1. “Other people are lucky”
When we see other people experiencing success and good luck, we often don’t know the hard work, stress and failures that have happened behind the scenes. Because of this information deficit, it can seem like good things come easier for others than they do for us. When you’re feeling down, you may be particularly prone to this thinking bias.
In addition, there are things you can do to change your luck. Research has shown there are some key differences that help ‘lucky people’ to create their own luck.
Perhaps the most important difference between ‘lucky’ and ‘unlucky’ people is that lucky people are more open to unexpected opportunities. Unlucky people tend to have tunnel vision and don’t respond to potential windfalls. For example, in a study by psychologist Richard Wiseman, people who had categorised themselves as either ‘very lucky’ or ‘very unlucky’ were asked to scan a newspaper and count the number of photos. The researchers placed a message inside the newspaper that said “Stop counting, tell the experimenter you have seen this and win $250”. The ‘lucky’ people were more likely to notice the message and seize the unexpected opportunity.
2. Silver versus bronze
People who win bronze medals are typically happier than people who win silver medals. Why? Intuitively this is obvious. Winning silver makes people think, “What if the competition had gone better? What if I’d done enough to win gold?” In contrast, winning bronze makes people think, “What if it had gone badly? What if I’d missed out entirely?” Try extrapolating this principle to your life. When things don’t go perfectly, consider how they might have been worse.
When things don’t go perfectly, consider how they might have been worse.
3. “Harsh self-criticism after failure will help me improve”
People sometimes think that being very tough on themselves after mistakes and failures will motivate them to do better next time.
Effective self-criticism involves acknowledging your mistakes, for instance: “I didn’t take the time to read the conditions when I booked that rental car and didn’t notice the insurance wasn’t included in the rate.” However it doesn’t involve loading up on harsh self-criticism about your fundamental nature: “I’m such an epic loser. I never do anything right.”
If you examine your mistakes and failures with an attitude of self-compassion, you’re more likely to take an honest, realistic look at your weaknesses and plan for how to improve next time.
4. Blaming others
When things go wrong, it can be easy to go into self-protective mode and blame others for what has happened. Understand that this is a fairly natural tendency and self-correct for it.

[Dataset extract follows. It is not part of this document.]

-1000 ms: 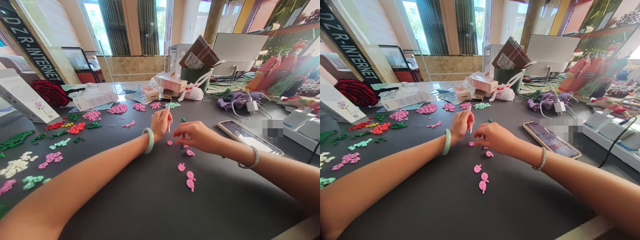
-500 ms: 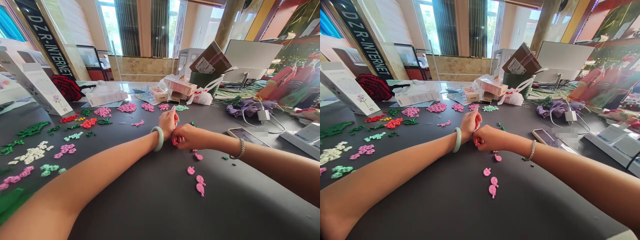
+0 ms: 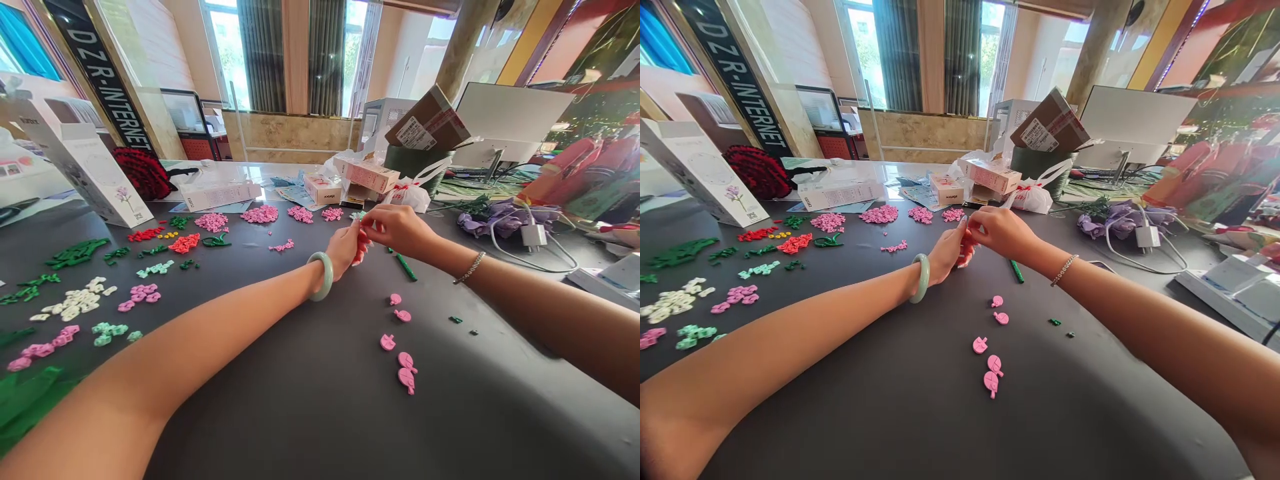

Examine your mistakes and failures with an attitude of self-compassion - you’re more likely to take an honest, realistic look at your weaknesses and plan for how to improve next time.
If you need to apologise, do it promptly and make sure you include the five essential ingredients. Dr Guy Winch, author of Emotional First Aid, identifies these as: a clear ‘I’m sorry’ statement, an expression of regret for what has happened, an acknowledgment that social norms or expectations were violated, an empathy statement acknowledging the full impact of our actions on the other person, and finally a request for forgiveness.
It’s most common to miss out the empathy statement. Don’t.
5. Drop the ‘self-image goals’
Self-image goals target how we want to be perceived by others. For example, you might frequently try to get others to recognise or acknowledge your positive qualities, convince others that you’re right, avoid showing your weaknesses, or avoid the possibility of being wrong.
Ironically, people who focus on self-image goals tend to feel lonely and unsupported by others. In contrast, people tend to be happier when they pursue ‘compassionate goals’. These include being supportive of others, being compassionate for others’ mistakes and weaknesses, and being constructive in your comments to others. When people have compassionate goals, they aim to be a constructive force in their interactions with others. This tends to generate social support, and therefore helps people who have them to get ahead.